An increasing number of people are self-testing for COVID-19 at...

An increasing number of people are self-testing for COVID-19 at home, and not reporting the results to the state. Credit: Newsday/Robert Sciarrino

As the number of COVID-19 cases on Long Island continues to rise, New York is obtaining fewer test results because of newly relaxed reporting rules and the increased use of home-test kits.

As of last week, testing facilities no longer must notify the state when someone tests negative on a rapid test. That, and the lack of reporting of home-test results, make the closely watched coronavirus positivity rate — the percent of tests that come back positive — less complete.

But experts and state officials said that won’t affect the ability to monitor and control the spread of the virus.

“I don’t think that it will make a huge difference in terms of tracking this pandemic moving forward, because the positives will still count in the case rates,” said Wafaa Al-Sadr, a professor of epidemiology and medicine at the Columbia University Mailman School of Public Health.

WHAT TO KNOW

  • The state last week stopped mandating that laboratories and testing sites such as schools and nursing homes report negative results from COVID-19 antigen — also called rapid — tests.
  • That move, along with the increasing use of home COVID-19 tests, results of which typically are not reported to health authorities, means the state is getting less coronavirus testing data.
  • But the state and experts say there is still enough information from PCR tests, positive rapid test results and hospitalizations to adequately track the spread of the coronavirus.

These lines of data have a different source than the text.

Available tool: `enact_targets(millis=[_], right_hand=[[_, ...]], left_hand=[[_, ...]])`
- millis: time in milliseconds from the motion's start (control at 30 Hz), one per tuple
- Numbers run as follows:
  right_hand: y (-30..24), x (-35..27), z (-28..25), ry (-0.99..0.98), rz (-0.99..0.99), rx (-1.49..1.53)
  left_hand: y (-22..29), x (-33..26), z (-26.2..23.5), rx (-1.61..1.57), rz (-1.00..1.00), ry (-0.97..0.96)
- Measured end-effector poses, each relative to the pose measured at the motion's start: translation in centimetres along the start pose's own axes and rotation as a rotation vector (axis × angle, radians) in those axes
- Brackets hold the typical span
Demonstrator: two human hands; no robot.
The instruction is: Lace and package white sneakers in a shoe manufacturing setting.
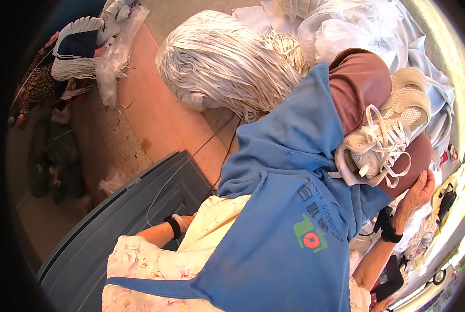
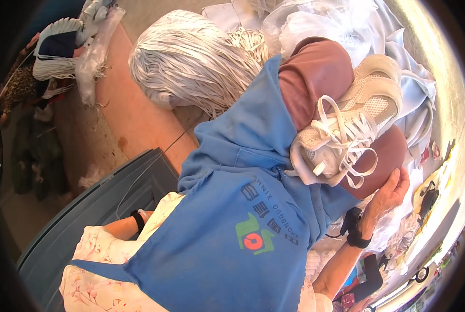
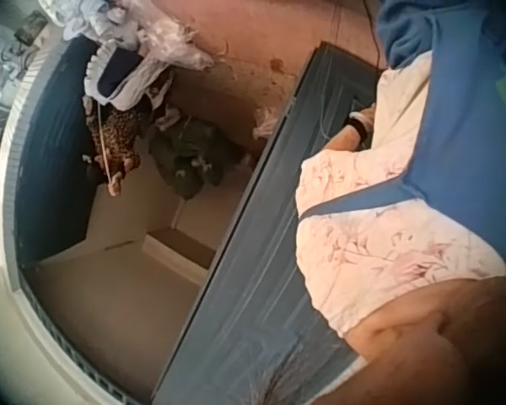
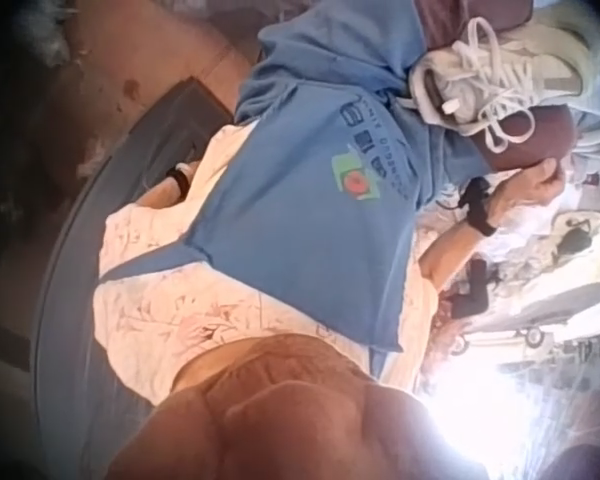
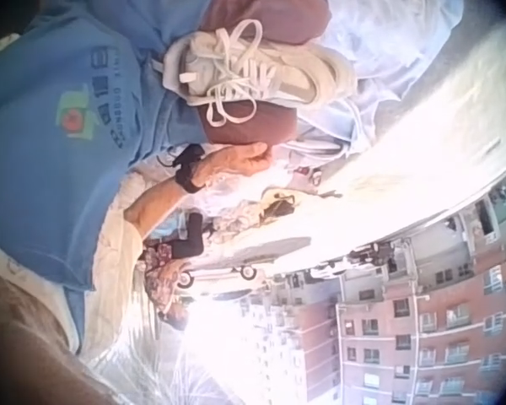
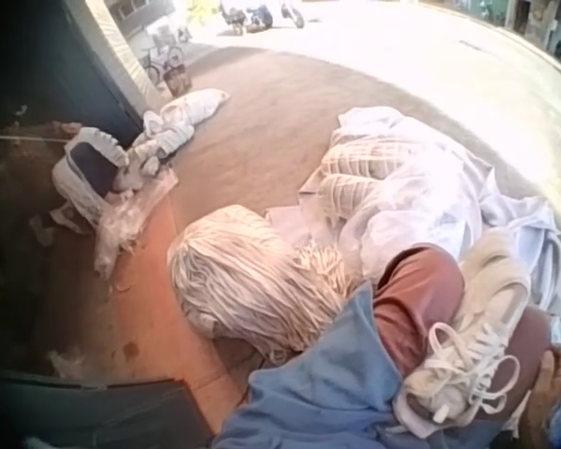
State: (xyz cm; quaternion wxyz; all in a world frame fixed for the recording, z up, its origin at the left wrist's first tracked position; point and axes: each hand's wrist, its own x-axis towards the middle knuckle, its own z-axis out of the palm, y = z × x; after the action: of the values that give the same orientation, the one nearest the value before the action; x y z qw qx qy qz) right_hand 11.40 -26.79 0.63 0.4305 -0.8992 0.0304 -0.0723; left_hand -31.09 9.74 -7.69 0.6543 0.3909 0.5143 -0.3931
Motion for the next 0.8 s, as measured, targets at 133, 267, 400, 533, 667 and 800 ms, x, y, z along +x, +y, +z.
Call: enact_targets(millis=[133,267,400,533,667,800], right_hand=[[-0.3,0.0,0.1,-0.002,0.004,0.012],[-0.5,-0.1,0.2,-0.003,-0.021,-0.015],[-0.4,0.0,0.1,-0.005,-0.009,-0.034],[-0.6,-0.1,0.2,0.000,-0.018,-0.043],[-0.5,-0.1,0.2,0.001,-0.014,-0.031],[-0.2,0.0,0.1,0.008,0.003,-0.003]], left_hand=[[1.4,0.0,-0.1,0.008,0.004,0.015],[3.0,0.1,-0.4,0.014,0.006,0.029],[4.8,0.3,-0.7,0.025,0.008,0.039],[6.4,0.5,-1.0,0.034,0.005,0.045],[7.7,0.5,-1.3,0.038,0.005,0.055],[9.4,0.6,-1.7,0.047,0.006,0.067]])
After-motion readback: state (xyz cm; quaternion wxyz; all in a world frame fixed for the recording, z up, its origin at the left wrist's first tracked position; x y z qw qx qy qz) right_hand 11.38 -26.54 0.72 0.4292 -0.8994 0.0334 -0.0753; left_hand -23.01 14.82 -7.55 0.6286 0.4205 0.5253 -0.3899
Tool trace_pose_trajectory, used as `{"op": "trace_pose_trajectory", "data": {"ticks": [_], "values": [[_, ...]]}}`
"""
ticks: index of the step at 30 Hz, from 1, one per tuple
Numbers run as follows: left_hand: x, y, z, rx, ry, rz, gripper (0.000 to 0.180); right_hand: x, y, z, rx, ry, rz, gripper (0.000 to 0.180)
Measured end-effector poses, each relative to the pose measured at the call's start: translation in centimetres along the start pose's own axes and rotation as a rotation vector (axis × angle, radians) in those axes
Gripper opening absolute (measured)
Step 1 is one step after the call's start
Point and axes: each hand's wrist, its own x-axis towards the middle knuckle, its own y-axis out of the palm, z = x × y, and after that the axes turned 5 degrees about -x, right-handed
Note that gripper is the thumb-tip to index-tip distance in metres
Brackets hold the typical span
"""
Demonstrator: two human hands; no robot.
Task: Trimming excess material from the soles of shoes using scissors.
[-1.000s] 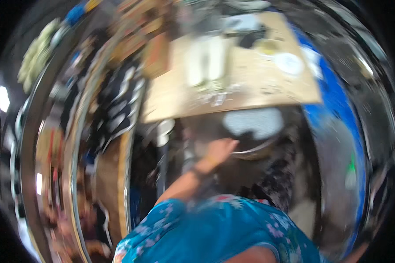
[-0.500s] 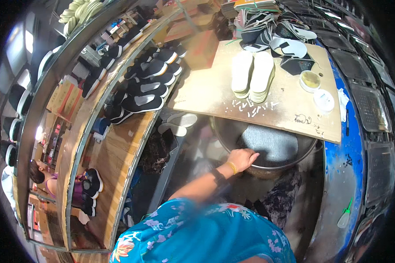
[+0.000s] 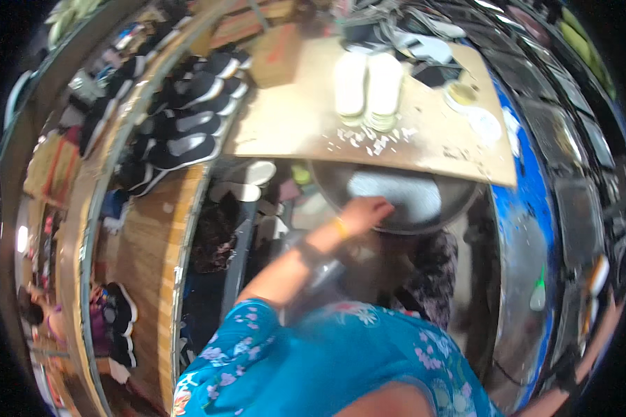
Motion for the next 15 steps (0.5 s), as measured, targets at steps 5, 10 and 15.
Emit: {"op": "trace_pose_trajectory", "data": {"ticks": [5, 10, 15], "values": [[-3.2, -3.2, -4.8, -0.468, -0.185, 0.386, 0.037, -12.2, 22.7, 19.5, -0.309, -0.703, -0.14, 0.067], [-5.3, -1.9, -3.8, -1.341, -0.023, 0.005, 0.044, -19.5, 38.5, 26.3, -0.424, -1.157, 0.447, 0.054], [-3.7, 0.3, 4.5, -1.05, -0.188, -0.477, 0.057, -22.4, 47.5, 23.3, -0.293, -1.375, 0.517, 0.067]]}}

The case rate is the number of COVID-19 cases per 100,000 people, which is unaffected by the change, because testing facilities still must report all positive results from rapid tests, also known as antigen tests, said Eli Rosenberg, deputy director for science for the state Health Department’s Office of Public Health.

“Our assessment of cases is no less complete,” he said.

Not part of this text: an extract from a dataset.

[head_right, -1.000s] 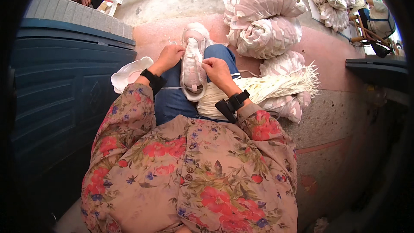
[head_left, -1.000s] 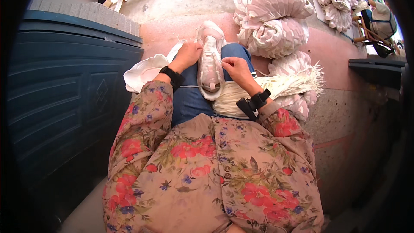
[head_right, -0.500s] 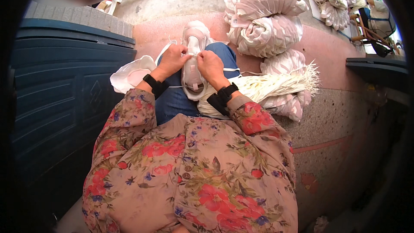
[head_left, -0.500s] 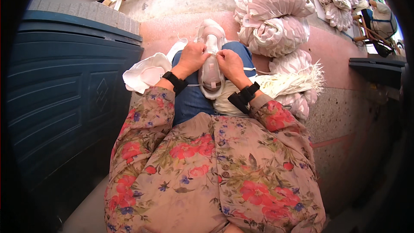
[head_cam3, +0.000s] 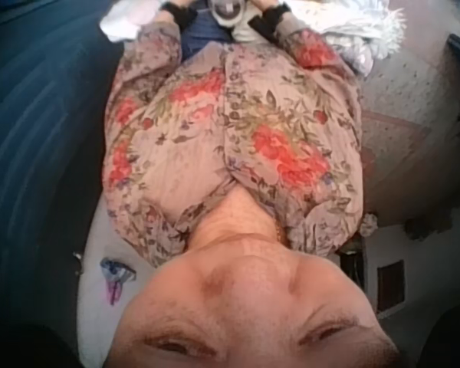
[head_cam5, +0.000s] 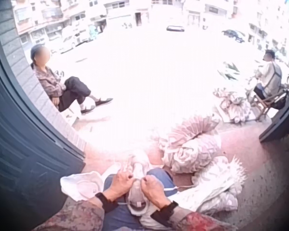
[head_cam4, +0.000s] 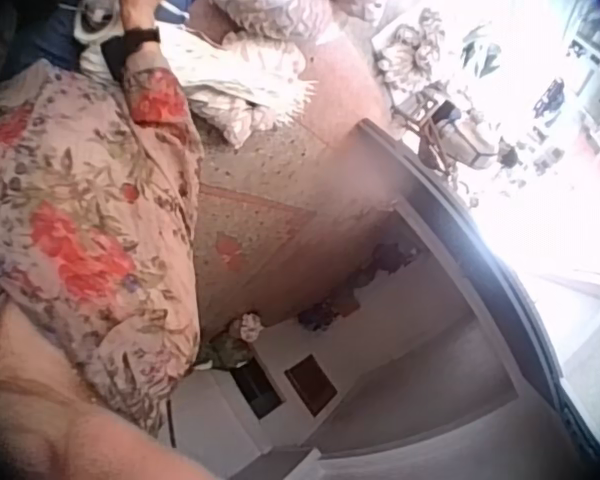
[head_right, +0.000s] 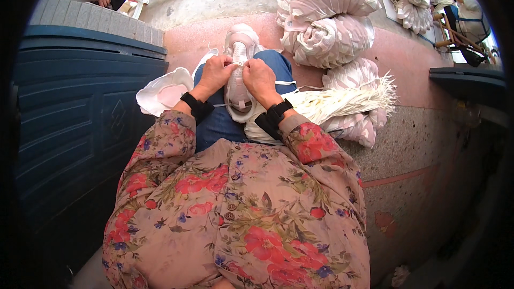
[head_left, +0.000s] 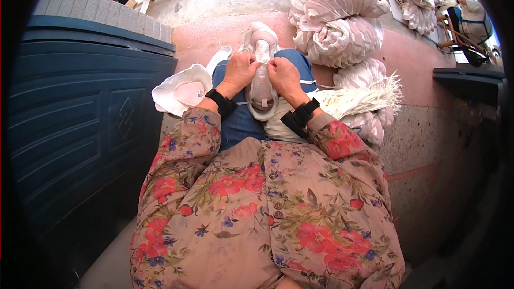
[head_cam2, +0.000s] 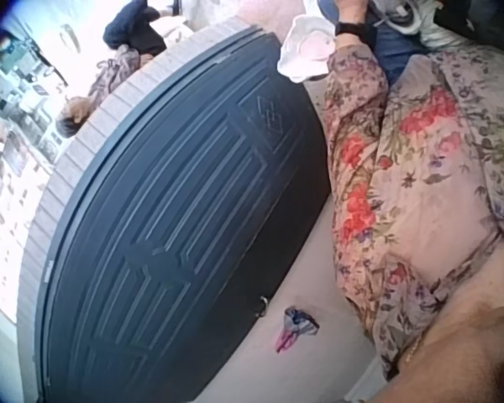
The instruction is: The recorder is tying white shoe laces through components or onto bundles.
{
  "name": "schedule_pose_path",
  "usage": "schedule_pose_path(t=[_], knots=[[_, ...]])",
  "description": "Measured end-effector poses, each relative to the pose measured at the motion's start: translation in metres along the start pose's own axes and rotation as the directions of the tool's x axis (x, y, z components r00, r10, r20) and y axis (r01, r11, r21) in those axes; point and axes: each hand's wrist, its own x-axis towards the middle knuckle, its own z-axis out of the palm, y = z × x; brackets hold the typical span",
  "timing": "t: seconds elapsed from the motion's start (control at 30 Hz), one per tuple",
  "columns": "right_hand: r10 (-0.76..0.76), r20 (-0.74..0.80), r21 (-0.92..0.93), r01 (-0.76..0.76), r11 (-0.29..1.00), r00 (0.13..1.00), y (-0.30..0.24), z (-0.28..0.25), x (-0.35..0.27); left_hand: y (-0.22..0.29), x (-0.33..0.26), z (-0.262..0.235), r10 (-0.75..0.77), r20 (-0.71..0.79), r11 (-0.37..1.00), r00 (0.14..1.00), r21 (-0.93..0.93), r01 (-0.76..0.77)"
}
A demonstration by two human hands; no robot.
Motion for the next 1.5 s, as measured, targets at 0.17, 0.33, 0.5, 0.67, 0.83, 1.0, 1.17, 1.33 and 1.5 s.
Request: schedule_pose_path(t=[0.17,0.33,0.5,0.67,0.83,1.0,1.17,1.33,1.5], knots=[[-0.169,-0.036,-0.009,0.168,0.986,0.985,-0.002,0.000,0.000,0.002,-0.004,-0.005,-0.078,0.008,0.992,0.997,-0.101,0.078],[-0.262,-0.001,-0.081,0.261,0.962,0.965,-0.007,0.003,0.004,0.002,-0.004,-0.005,-0.069,-0.007,0.991,0.998,-0.117,0.068],[-0.263,-0.011,-0.044,0.262,0.964,0.965,-0.006,0.001,0.005,0.006,-0.010,-0.016,0.103,-0.174,0.994,0.979,0.059,-0.094],[-0.413,-0.008,-0.002,0.413,0.911,0.911,-0.009,-0.001,0.010,0.009,-0.022,-0.024,0.173,-0.098,0.951,0.980,0.275,-0.140],[-0.448,0.079,-0.018,0.451,0.892,0.890,-0.018,-0.001,0.016,0.006,-0.016,-0.019,0.043,0.025,0.982,0.999,0.181,-0.047],[-0.369,0.104,-0.002,0.371,0.928,0.924,-0.019,-0.004,0.016,0.004,-0.002,-0.023,0.196,0.095,0.925,0.976,0.311,-0.217],[-0.352,0.035,0.079,0.348,0.934,0.935,-0.013,-0.007,0.015,0.004,0.006,-0.028,0.438,0.238,0.757,0.867,0.422,-0.499],[-0.158,0.283,0.107,0.133,0.985,0.946,0.026,-0.073,0.005,-0.041,-0.015,-0.127,0.053,0.044,0.560,0.998,0.826,-0.066],[0.217,0.285,0.459,-0.331,0.824,0.934,0.104,-0.191,-0.037,-0.119,-0.101,-0.319,-0.326,-0.764,0.416,0.556,0.413,0.811]])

Long Island's seven-day average of cases per 100,000 people has surged from 6.38 on March 9 to 26.33 on Tuesday, state Department of Health statistics show. In the week ending Tuesday, there were 5,233 newly reported cases, more than four times the 1,268 confirmed cases in the week ending March 9. 

A change in calculating positivity rates

The positivity rate is the percent of tests analyzed by laboratories and testing sites that come back positive divided by the number of total tests. Until April 4, for example, a 4% positivity rate meant 4% of all tests reported to the state were positive.

The state stopped counting negative antigen results April 4, so it no longer uses any antigen tests to calculate its positivity rates, because counting only positive but not negative results would lead to an inflated percentage of positive tests, Rosenberg said.

Only about a quarter of test results had been from antigen tests, he said. The rest are PCR tests.

Even with the change, “We’re still going to be able to get a sense” of the trajectory of the pandemic by comparing positivity rates from today with those from a few weeks or months ago, said Dr. David Hirschwerk, medical director of North Shore University Hospital in Manhasset and an infectious disease expert.

Long Island's seven-day average of positivity rates has more than tripled in the past month, from 1.52% on March 9 to 4.95% on Tuesday. 

Positivity rates for antigen and PCR tests reported to the state are similar, Rosenberg said. The day the state stopped including antigen tests in the positivity rate, the rate rose modestly, following the trend from the previous several days.

“We found it made a very negligible difference whether you include the antigens in that metric or not, which is why with this change in the HHS rule that we adopted, we felt very comfortable that we could compute the positivity only among the PCRs,” Rosenberg said.

He was referring to how the U.S. Department of Health and Human Services, beginning April 4, stopped requiring testing facilities to report negative antigen results. State and local health departments could continue mandating the reporting of negative results, HHS said in a March 8 memo. But a state Health Department spokesman said the state typically follows federal guidance.

HHS officials did not respond to questions on why the agency made the change.

Rosenberg said that, unlike PCR test analysis, which is typically automated, “Many antigen tests involve a manual reading,” and the mandate that every negative antigen test be reported was “a huge burden” on testing facilities such as nursing homes and schools.

He said the case per 100,000 measurement is a better way to track the spread of the coronavirus.

“What you really want to know is what amount of the population has recently gotten COVID, what fraction of the population is newly diagnosed with COVID,” he said. “That’s what the rates are telling you.”

Home testing contributes to undercount 

Although case rates are “an important metric,” they are an undercount, because an increasing number of people test at home and never report results, El-Sadr said.

“The case rates as we move forward are going to be less and less reliable because of the shifting to a lot of people doing home testing,” she said.

Rosenberg said it’s unclear what percent of tests are done at home, but the state is “looking into that.”

El-Sadr said case numbers always have been an undercount, because many people who contracted the coronavirus were never tested for it.

Looking at COVID-19 hospitalization levels is more reliable because “that’s not influenced by whether you test at home or tested somewhere else,” El-Sadr said.

But that is a “lagging indicator,” because people aren’t hospitalized for COVID-19 until days after they contract the virus, so hospitalizations don’t measure the current spread of the virus, Hirschwerk said.